> What is expected
An image-free reproduction of the data below is needed: print it exactly.

[Start of section]

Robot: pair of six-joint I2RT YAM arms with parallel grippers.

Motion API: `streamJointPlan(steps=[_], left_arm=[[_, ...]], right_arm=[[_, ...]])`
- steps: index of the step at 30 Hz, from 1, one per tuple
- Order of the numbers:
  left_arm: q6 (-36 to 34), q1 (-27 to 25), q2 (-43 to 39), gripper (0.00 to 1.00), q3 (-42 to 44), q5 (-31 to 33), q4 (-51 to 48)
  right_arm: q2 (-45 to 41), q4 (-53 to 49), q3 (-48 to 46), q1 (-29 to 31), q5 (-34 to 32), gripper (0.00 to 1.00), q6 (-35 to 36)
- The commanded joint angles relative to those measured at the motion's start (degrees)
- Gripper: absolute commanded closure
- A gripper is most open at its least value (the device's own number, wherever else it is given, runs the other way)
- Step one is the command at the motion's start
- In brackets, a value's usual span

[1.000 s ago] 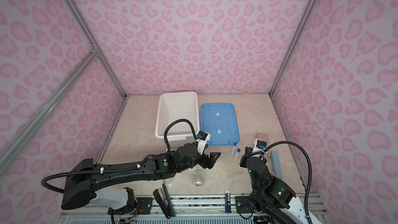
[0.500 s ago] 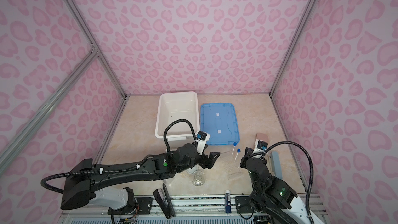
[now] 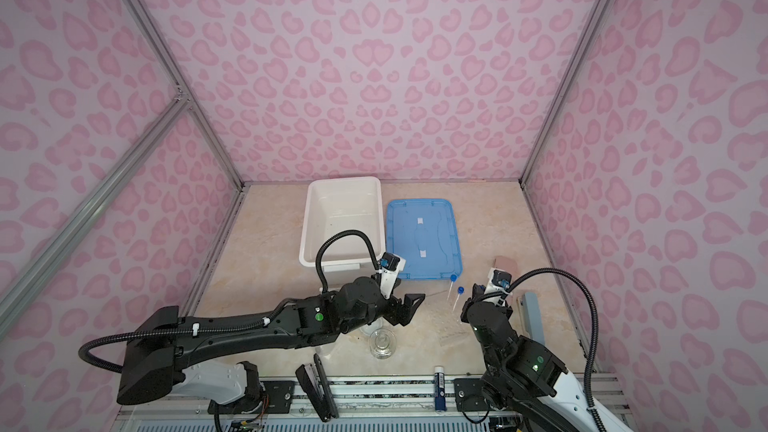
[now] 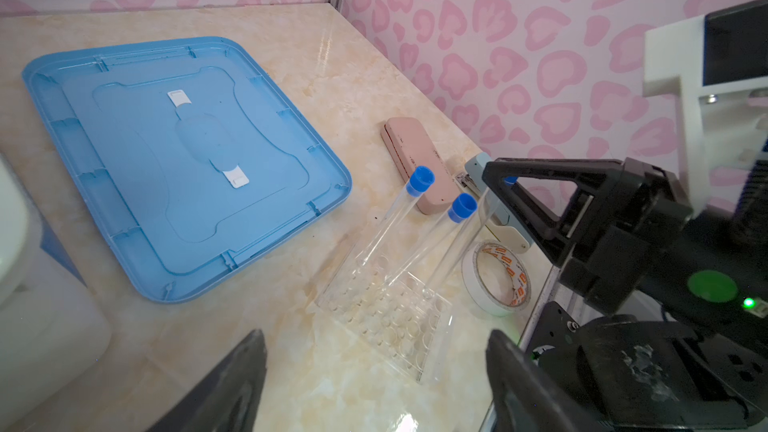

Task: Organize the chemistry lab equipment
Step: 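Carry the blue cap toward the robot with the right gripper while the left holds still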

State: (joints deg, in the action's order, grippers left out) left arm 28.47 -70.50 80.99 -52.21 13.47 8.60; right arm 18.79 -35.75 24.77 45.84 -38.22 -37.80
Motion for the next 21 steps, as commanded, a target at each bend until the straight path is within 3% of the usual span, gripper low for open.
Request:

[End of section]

> Task result
Robot: pair of six-joint I2RT YAM arms with parallel grippers.

Motion API: `streamJointPlan(steps=[_], left_arm=[[_, ...]], right_arm=[[_, ...]])`
- steps: index of the step at 30 Hz, from 1, one per tuple
- Order of the numbers:
  left_arm: q6 (-36 to 34), q1 (-27 to 25), q2 (-43 to 39), gripper (0.00 to 1.00), q3 (-42 to 44), q5 (-31 to 33), q4 (-51 to 48)
  right_arm: q2 (-45 to 41), q4 (-53 to 49), q3 (-48 to 46), q1 (-29 to 31), q5 (-34 to 32), gripper (0.00 to 1.00), q6 (-35 to 36)
- The commanded joint angles relative to those measured at the motion's start (degrees)
- Gripper: absolute commanded closure
- A gripper is most open at its least value (the device's own number, wherever else it is given, runs the other way)
- Step one is the command at the motion's start
- In brackets, a value's usual span

[1.000 s ago] 
[0.500 s ago] 
[now] 
[now] 

Task: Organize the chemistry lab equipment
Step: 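Carry the blue cap toward the robot with the right gripper while the left holds still
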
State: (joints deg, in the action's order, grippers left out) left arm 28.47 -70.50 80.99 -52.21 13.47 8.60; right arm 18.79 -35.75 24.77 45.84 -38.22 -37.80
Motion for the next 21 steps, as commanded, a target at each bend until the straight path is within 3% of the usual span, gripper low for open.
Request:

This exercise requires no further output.